Although the US Constitution gives states the authority to run their elections as they see fit, H.R. 1 states, “Congress finds that it has broad authority to regulate the time, place, and manner of congressional elections under the Elections Clause of the Constitution, Article I, section 4.”

* Mandates automatic voter registration (AVR) in all 50 states. (19 states currently have AVR.) 

Any person that has given information to designated government agencies, such as the Department of Motor Vehicles, a public university, or a social service agency, would be automatically registered.

* Mandates no-fault absentee ballots. 

This provision would do away with witness signature or notarization requirements for absentee ballots. Additionally, it would force states to accept absentee ballots received up to 10 days after election day.

* Prevents election officials from removing ineligible voters from registries or confirming the eligibility and qualifications of voters. 

The bill would make it illegal to verify the address of registered voters, cross-check voter registration lists to find individuals registered in multiple states, or remove registrants, no matter how much time has elapsed.

* Restores the Voting Rights Act. 

This provision would require states to obtain approval from the federal government before implementing any voting rules changes. It would also criminalize “hindering, interfering, or preventing” anyone from registering or voting.

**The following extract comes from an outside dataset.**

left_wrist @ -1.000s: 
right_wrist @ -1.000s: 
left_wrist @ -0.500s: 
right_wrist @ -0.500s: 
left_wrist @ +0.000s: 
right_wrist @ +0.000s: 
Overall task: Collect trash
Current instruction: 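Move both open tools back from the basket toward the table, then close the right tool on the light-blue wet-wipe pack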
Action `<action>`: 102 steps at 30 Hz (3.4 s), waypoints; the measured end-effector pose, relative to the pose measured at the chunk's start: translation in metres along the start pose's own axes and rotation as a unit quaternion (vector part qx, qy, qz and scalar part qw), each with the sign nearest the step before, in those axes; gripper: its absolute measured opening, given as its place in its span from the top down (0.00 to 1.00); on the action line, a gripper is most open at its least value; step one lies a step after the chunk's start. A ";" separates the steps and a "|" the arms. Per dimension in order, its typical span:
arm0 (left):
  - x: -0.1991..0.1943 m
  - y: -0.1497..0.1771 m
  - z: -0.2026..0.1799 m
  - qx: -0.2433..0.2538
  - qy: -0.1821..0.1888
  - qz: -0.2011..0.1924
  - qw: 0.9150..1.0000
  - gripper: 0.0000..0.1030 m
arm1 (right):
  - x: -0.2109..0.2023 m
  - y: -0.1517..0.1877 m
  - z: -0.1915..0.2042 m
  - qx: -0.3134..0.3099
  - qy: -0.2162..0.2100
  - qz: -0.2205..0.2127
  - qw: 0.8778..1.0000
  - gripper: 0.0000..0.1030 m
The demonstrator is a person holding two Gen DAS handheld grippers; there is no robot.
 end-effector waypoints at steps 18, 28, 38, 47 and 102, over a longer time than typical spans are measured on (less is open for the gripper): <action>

* Bans state voter ID laws. 

This would force states to allow individuals to vote without an ID. They could merely sign a statement in which they claim they are who they say they are.

* Requires registration for those under 18 and allows same-day voter registration. 

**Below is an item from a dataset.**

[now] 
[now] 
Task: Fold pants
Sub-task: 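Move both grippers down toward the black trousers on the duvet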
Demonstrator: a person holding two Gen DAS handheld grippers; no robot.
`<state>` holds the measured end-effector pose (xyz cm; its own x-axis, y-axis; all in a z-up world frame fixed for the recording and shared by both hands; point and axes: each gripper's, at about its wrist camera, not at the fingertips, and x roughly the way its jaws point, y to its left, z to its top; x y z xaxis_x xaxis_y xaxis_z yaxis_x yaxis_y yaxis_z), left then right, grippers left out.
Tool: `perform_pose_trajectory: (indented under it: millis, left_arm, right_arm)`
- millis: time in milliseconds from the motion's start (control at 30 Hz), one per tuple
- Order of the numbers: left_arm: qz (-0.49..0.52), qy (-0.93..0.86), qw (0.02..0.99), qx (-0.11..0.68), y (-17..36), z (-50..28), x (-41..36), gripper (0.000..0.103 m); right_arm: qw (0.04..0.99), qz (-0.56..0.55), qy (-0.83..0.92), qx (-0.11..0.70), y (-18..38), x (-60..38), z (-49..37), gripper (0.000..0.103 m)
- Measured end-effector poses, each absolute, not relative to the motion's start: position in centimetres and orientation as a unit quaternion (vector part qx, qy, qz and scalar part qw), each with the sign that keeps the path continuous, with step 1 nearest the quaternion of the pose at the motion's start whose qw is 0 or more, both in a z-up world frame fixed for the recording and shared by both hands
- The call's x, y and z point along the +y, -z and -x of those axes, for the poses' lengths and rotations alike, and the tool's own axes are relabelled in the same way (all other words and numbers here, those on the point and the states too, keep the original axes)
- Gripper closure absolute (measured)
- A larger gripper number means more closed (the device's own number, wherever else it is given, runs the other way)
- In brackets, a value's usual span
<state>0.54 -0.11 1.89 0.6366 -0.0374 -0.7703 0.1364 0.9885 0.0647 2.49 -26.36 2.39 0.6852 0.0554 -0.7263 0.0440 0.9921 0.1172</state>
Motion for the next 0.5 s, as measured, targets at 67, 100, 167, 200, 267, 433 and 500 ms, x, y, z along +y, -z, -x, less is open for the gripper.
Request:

Included is a clause that requires same-day voter registration to be implemented in time for the upcoming elections in 2022.

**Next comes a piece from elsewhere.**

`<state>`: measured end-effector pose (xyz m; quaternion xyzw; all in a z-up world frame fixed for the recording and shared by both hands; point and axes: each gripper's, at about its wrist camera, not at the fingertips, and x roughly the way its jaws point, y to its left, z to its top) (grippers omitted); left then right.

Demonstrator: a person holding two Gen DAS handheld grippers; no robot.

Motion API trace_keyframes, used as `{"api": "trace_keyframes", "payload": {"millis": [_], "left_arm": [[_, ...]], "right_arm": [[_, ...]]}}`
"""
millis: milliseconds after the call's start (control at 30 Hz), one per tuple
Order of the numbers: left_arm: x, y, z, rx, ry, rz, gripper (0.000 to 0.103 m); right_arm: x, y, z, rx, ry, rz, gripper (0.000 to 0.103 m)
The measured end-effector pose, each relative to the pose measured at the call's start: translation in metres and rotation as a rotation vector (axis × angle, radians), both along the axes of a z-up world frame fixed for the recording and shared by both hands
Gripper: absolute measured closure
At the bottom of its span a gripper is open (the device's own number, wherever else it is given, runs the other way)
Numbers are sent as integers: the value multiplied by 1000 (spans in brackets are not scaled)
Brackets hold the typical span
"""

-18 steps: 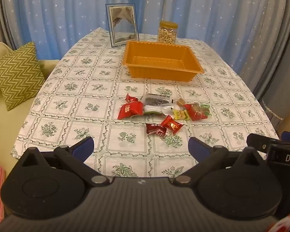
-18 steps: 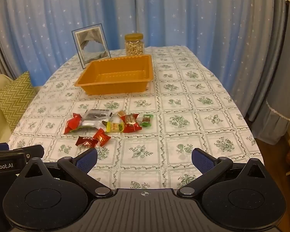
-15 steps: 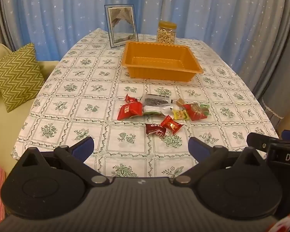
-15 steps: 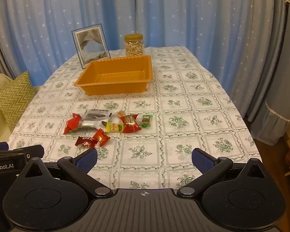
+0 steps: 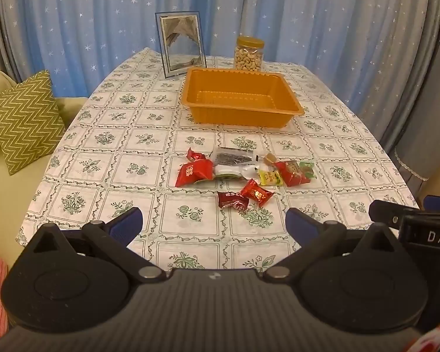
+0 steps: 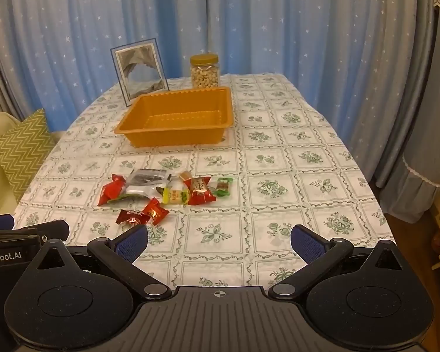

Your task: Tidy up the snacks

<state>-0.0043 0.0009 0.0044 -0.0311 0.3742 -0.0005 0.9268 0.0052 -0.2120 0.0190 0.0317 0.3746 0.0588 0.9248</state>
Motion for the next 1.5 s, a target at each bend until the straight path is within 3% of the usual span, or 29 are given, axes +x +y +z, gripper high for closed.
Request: {"api": "trace_keyframes", "payload": {"millis": [1500], "left_arm": [[-2,-5,6,-2,-13,-4,0]], "right_arm": [[-1,-1,3,12,-9,-13,0]]}}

* Prohibits the publication of “misleading information” about elections. 

The bill makes it a federal crime to “communicate or cause to be communicated information” that is knowingly false and designed to discourage voting, carrying with it a sentence of up to five years.

* Mandates early voting and legalizes nationwide vote-by-mail. 

This provision requires states to provide for absentee vote-by-mail in elections for federal offices. They “may not require an individual to provide any form of identification as a condition of obtaining an absentee ballot.”

* Requires states to accept ballots 10 days after election day. 

The bill requires states to accept any mailed ballots postmarked before or on election day if they arrive within 10 days of the election. It allows states to expand that deadline.

* Requires “Campus Vote Coordinators” at higher institutes of learning. 

The bill would require colleges and universities to hire an official whose responsibility would be to inform students about elections and encourage voter registration. It would incentivize voter registration by giving grants to institutions that have a high registration rate.

* Mandates that states must make absentee voter boxes and curbside voting available for any election for federal office. 

The secured and clearly labeled drop boxes would be “available to all voters on a non-discriminatory basis” and “during all hours of the day.”

* Makes changes to oversight of campaign contributions. 

The bill mandates new restrictions for corporate participation in elections. It further suggests that “the Constitution should be amended so that Congress and the States may regulate and set limits on the raising and spending of money.”

* Makes changes to the composition of the FEC. 

The bill would decrease the number of the Federal Elections Commission (FEC) members from six to five. Four members can be associated with a particular political party, making the fifth member “independent.”

* Changes “conflicts of interest” rules for the president and vice president. 

H.R. 1 would require the president and vice president to divest all financial interests that could pose a conflict of interest for them, their families, or anyone with whom they are negotiating or who is seeking employment in their administration. It would also require presidential candidates to provide their tax returns.